Since we all have to stop what we’re doing at some time during the day and eat to survive, wouldn’t most people fit this definition? Except for the minority of people with a mental health issue vis à vis food, trying to redefine obesity in terms of an addiction when every human on the planet is dependent on food for survival has significant pitfalls.
What really irks in the discussion by some academics on food addiction is that only certain foods are being fingered as being so-called potentially addictive.
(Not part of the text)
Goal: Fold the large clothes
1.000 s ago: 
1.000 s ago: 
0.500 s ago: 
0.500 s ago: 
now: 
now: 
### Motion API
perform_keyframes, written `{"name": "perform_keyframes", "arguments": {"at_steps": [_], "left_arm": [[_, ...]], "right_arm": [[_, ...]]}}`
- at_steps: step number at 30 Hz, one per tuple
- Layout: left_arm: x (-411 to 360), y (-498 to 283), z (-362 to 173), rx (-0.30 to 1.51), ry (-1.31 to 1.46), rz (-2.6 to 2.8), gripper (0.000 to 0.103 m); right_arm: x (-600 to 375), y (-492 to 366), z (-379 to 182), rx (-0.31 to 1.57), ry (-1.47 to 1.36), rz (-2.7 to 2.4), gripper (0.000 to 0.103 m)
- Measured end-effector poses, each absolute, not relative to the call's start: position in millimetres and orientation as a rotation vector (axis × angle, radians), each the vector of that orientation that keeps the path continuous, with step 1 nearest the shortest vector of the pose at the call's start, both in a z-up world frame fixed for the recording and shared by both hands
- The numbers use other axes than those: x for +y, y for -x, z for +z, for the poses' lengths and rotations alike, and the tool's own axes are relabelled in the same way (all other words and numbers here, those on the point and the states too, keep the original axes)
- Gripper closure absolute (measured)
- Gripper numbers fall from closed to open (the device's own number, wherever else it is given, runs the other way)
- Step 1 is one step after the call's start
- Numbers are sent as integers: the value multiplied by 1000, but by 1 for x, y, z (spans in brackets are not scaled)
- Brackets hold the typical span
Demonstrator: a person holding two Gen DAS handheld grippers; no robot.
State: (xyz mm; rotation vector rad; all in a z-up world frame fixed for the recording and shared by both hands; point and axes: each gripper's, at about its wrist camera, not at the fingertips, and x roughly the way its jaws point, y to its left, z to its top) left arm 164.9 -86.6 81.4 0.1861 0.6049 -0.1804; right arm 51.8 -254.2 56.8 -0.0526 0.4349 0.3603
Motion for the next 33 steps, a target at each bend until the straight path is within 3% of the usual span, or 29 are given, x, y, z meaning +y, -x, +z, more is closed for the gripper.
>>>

They include:
- Sweets such as ice cream, chocolate, doughnuts, cookies, cake, candy and ice cream
- Starches such as white bread, rolls, pasta and rice
- Salty snacks such as chips, pretzels and crackers
- Fatty foods such as steak, bacon, hamburgers, cheeseburgers, pizza and French fries
- Sugary drinks colloquially known in New Zealand as fizzy drinks.
This list is based on what compulsive over-eaters most frequently say they consume too much of, although these foods, on their own and when consumed in moderation as part of a healthy balanced diet, all have an appropriate place.
Most experts will tell you it’s dangerous to mix personal clinical health interventions and population health approaches. I’ve been advised that even if food addiction exists as a clinically significant diagnosis, it belongs in the realm of personal mental health, along with other addictions.
In general, many reviews indicate that the vast majority of overweight people do not have convincing behavioural or neurological signs of true addiction, and this was freely admitted at the University of Otago event. As such, this remains a poor premise for a mainstream public health intervention.
Rather than focusing on the development of this new theory, our efforts are surely better placed in promoting useful solutions on what we know to be true – for example, there seems to be precious little effort or funding going into the promotion of good nutrition and exercise.
Macro theories can be interesting. In reality, a collective dumping on fizzy drinks by academics is not likely to make a jot of difference to the individual who struggles with his or her weight.
However, since we all make something like 200 food-related decisions a day, focusing on strategies to make some of these decisions relate to ongoing health and wellbeing is probably a good start.
Let’s start promoting the carrot and stop waving the stick.